ME/CFSは、発熱や喉の痛み、嘔吐や下痢などの「風邪症状」を契機に突然発症することが多いことから、ウイルスや細菌が免疫系に作用することが発症に重要と考えられている。2003年にはカナダや香港でSARS感染後のME/CFS集団発生が報告されている。その他、毒物(有機リン系殺虫剤など)への曝露、予防接種、大きな外傷やトラウマの後に発症することがあるが、いずれも免疫系に影響を及ぼす可能性がある。しかし、先行する疾患や外傷が一切認められない患者もいることから、疾患の長期化に関わる因子もまだよくわかっていない。海外の報告によると、リンパ球の一種であるB細胞を除去する抗体療法や、免疫吸着療法が少なくとも一部の患者には有効だとされている。また、ME/CFSの中核となる症状は脳機能の異常と考えることができる。実際に、PETを用いた脳画像研究で「脳内炎症」が示されており、MRI画像の詳細な解析では炎症でダメージを受けた部位が推定されている。
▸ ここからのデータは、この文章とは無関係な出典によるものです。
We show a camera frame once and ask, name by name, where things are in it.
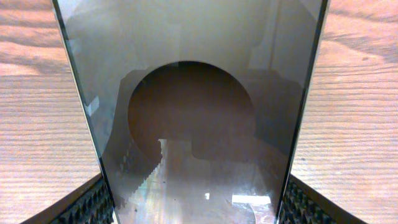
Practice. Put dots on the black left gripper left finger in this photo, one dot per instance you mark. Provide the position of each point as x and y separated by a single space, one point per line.
88 204

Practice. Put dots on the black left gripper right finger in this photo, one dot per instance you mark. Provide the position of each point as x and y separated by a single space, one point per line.
302 204

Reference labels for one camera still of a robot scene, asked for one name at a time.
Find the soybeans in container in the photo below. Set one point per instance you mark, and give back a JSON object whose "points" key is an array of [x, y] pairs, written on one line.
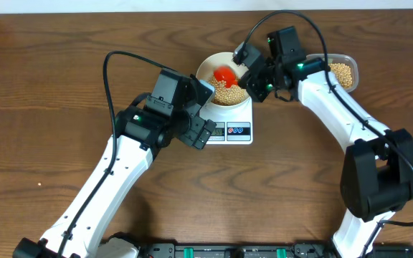
{"points": [[343, 74]]}

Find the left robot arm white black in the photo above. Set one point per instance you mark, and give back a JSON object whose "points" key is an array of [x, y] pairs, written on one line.
{"points": [[140, 131]]}

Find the soybeans in bowl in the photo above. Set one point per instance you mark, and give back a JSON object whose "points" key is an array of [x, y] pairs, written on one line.
{"points": [[224, 95]]}

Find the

このような背景から、研究グループはME/CFSを神経免疫疾患として捉え、その病態の解明を目指して研究を進めていた。今回は、ME/CFSを疑われてNCNP病院を紹介受診し、国際的に使用されているME/CFSの診断基準を満たす患者から同意を得て血液を採取。ME/CFS患者のB細胞の特徴を調べるために、B細胞受容体(B cell receptor: BCR)の種類の頻度分布とB細胞の一種であるプラズマブラスト(Plasmablast)に着目した解析を実施した。
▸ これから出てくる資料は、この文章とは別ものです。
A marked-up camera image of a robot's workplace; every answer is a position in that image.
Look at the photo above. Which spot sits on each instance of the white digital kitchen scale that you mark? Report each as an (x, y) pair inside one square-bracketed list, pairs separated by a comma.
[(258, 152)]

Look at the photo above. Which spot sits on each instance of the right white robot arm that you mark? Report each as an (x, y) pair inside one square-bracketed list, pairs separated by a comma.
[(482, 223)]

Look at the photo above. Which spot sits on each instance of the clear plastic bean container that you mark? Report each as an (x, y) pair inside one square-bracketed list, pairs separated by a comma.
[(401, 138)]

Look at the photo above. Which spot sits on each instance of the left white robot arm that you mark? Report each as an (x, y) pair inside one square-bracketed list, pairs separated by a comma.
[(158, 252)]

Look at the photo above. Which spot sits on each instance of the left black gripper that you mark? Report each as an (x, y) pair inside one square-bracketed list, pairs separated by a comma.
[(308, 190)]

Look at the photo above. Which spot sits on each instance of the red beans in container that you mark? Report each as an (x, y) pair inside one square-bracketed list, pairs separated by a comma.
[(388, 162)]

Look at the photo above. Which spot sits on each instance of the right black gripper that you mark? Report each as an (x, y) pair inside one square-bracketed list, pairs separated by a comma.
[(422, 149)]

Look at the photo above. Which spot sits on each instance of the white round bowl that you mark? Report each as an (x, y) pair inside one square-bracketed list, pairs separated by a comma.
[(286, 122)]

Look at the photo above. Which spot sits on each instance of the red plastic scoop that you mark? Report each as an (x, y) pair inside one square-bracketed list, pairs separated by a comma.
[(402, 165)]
感染症様エピソードをもつ患者で、特定の長さのCDR3をもつIGHV3-30が増加
B細胞は、自己免疫疾患では悪化に働く細胞であり、重要な治療標的となっている。B細胞は表面に、B細胞受容体(BCR)を出しており、遺伝子再構成など多様性を生み出す仕組みを用いて多種多様な抗原に対するBCRが作られる。個人が持っているBCRのコレクションをBCRレパトアと言い、個々のBCRが使用している遺伝子を指標にすることによって、BCRレパトアを数多くのBCRファミリーに分類することが可能。また、BCR遺伝子を網羅的に解析することにより、個人のB細胞がもつ、さまざまな種類のBCRファミリーのそれぞれの頻度を明らかにすることが可能だ。過去の報告から、感染症やワクチン、自己免疫疾患では特定の種類のBCRファミリーが増えていることがわかっている。
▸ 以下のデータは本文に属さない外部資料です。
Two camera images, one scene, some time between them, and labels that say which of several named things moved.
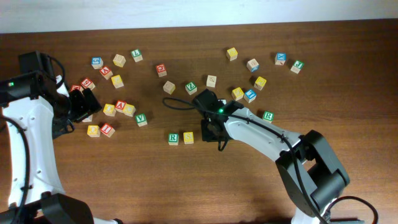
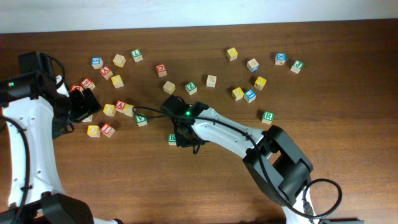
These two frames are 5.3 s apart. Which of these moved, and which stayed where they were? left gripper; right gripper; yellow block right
Moved: right gripper
Stayed: yellow block right; left gripper
今回、研究グループが次世代BCRレパトア解析という新しい技術を用いてME/CFS患者のBCRレパトアを調べた結果、健常者集団と患者集団ではBCRレパトアが有意に異なることが確認された。患者集団では特定のBCR遺伝子を発現しているBCRファミリーの増加傾向が認められ、これらはある種の抗原に反応して選択的に増加したB細胞集団の増加を反映したものであると考えられた。そこで、得られたデータをもとにROC解析を行ったところ、良い精度で患者と健常者を区別できることが判明。さらに、最初の解析後に研究に参加したME/CFS患者集団で追試をしたところ、ほぼ同様の結果が再現された。
研究に参加した患者の約半数が明確な感染症様エピソードを経て病気を発症していたことから、感染症様エピソードとBCRの関係について調べたところ、IGHV3-30(および近縁の3-30-3)を持つBCRファミリーを持つ患者は、感染症様エピソードの後にME/CFSを発症し、また、発症後の期間が比較的短い患者で、特に多いことが判明。さらに、BCRが抗原と結合する部位として重要なCDR3(相補性決定領域3)について調べたところ、特定の長さのCDR3をもつIGHV3-30(3-30-3)が特に増えていることが確認され、抗原によって選択されたことが強く示唆されたという。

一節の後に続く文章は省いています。